Le concept d'Acheuléen est né en Europe et s'est exporté avec succès en Afrique de l'Est. Face à un décalage chronologique important entre les premières industries acheuléennes africaines et les industries européennes qui lui avaient donné son nom, il est devenu synonyme de la présence de bifaces dans les assemblages du Pléistocène inférieur, et s'inscrit comme un point d'ancrage du changement technique. Le rôle de la pièce bifaciale dans les assemblages, le développement de nouveaux systèmes de débitage sans passage au façonnage, le façonnage unifacial... Tout doit s'inscrire dans l'Acheuléen, si bien qu'à une définition typologique basée sur la technique s'est substituée une définition floue articulée autour du développement d'Homo erectus.
Aujourd'hui, parler d'Acheuléen ne suffit plus à se comprendre, mais fait naître un enjeu différent : reconnaitre un changement dans les manières de produire des outils. Dans chaque région du monde, on observe des prémices singuliers qui mènent à des changements techniques propres à chaque espace, dans des contextes environnementaux différents occasionnant une pluralité de réponses et d'adaptations des homininés à leur milieu.

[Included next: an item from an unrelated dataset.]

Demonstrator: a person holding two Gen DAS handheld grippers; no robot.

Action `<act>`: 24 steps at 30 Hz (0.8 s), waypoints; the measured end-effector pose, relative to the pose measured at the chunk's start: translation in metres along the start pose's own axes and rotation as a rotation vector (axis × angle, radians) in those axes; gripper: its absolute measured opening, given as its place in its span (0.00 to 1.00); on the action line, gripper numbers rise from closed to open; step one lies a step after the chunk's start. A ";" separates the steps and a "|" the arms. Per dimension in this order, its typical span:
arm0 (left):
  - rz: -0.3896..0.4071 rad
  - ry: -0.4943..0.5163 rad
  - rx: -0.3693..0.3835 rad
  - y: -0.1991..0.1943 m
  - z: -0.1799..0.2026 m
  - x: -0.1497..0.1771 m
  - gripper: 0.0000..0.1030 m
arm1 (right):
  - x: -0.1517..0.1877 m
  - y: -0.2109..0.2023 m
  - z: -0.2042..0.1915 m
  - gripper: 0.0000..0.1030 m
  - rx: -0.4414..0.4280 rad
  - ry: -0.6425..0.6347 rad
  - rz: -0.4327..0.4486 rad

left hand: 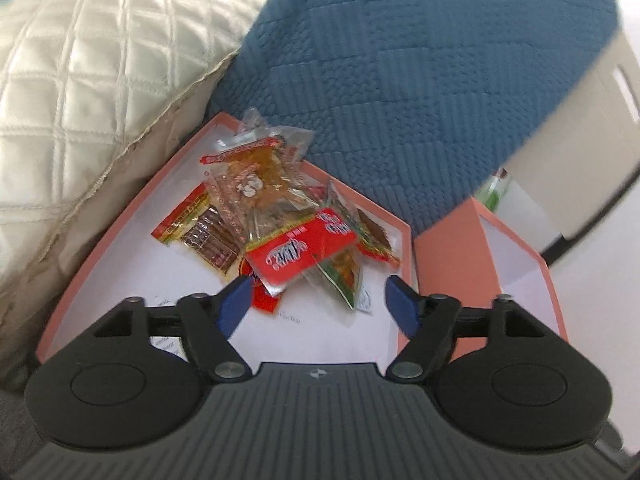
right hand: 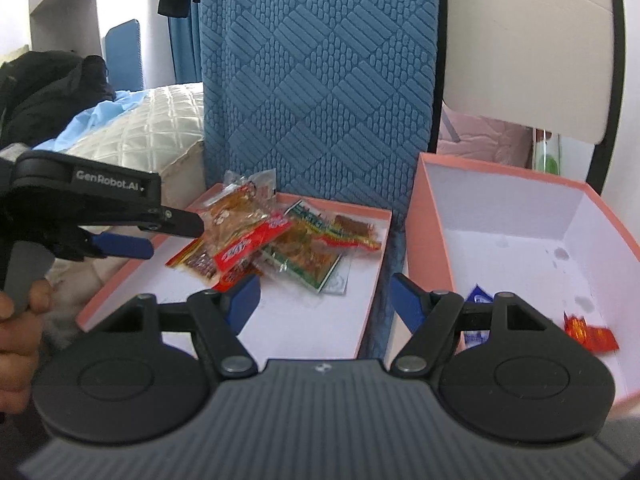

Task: Organize snacks
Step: 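Move left gripper toward clear red-labelled bag while right gripper approaches the tray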

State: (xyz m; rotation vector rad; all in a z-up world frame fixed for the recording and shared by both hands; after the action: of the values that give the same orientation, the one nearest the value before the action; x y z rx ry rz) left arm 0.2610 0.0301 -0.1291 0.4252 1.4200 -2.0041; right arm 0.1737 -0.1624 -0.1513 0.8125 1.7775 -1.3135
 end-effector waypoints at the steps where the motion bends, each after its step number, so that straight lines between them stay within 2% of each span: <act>1: 0.000 -0.015 0.001 0.005 -0.002 -0.004 0.80 | -0.002 0.005 -0.002 0.71 -0.002 -0.008 0.000; 9: -0.051 -0.076 -0.024 0.051 -0.006 -0.036 0.82 | -0.013 0.045 -0.007 0.70 -0.004 -0.046 -0.056; 11: -0.061 -0.078 -0.041 0.062 -0.006 -0.042 0.86 | -0.017 0.053 -0.006 0.70 -0.005 -0.041 -0.080; 24: -0.117 -0.076 -0.065 0.118 -0.039 -0.069 0.87 | -0.033 0.115 -0.011 0.70 0.032 -0.154 -0.131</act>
State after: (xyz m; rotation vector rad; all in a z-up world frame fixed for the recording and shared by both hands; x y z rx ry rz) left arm 0.3861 0.0626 -0.1876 0.2399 1.4889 -2.0371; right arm 0.2845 -0.1227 -0.1752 0.6033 1.7154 -1.4527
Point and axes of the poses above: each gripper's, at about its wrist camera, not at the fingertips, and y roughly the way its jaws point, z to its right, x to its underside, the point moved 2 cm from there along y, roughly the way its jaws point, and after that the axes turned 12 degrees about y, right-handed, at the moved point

Si les séquence d'Olduvai, Koobi Fora ou Melka Kunture présentent un développement graduel du développement du façonnage bifacial, quelle mémoire technique et quels mécanismes font le changement technique en Asie ? L'industrie façonnée unifaciale de Bose emprunte-t-elle plus à l'Afrique qu'à son antique doyenne de Longgupo ? Doit-on parler des mêmes phénomènes ou d'espaces évolutifs parallèles, présentant similitudes et surtout, singularités ?
A travers une analyse comparée des changements techniques intervenant en Asie orientale et en Afrique de l'Est, nous souhaitons démontrer une altérité technique foisonnante qui identifie une pluralité de traditions dont le développement est plus buissonnant que linéaire.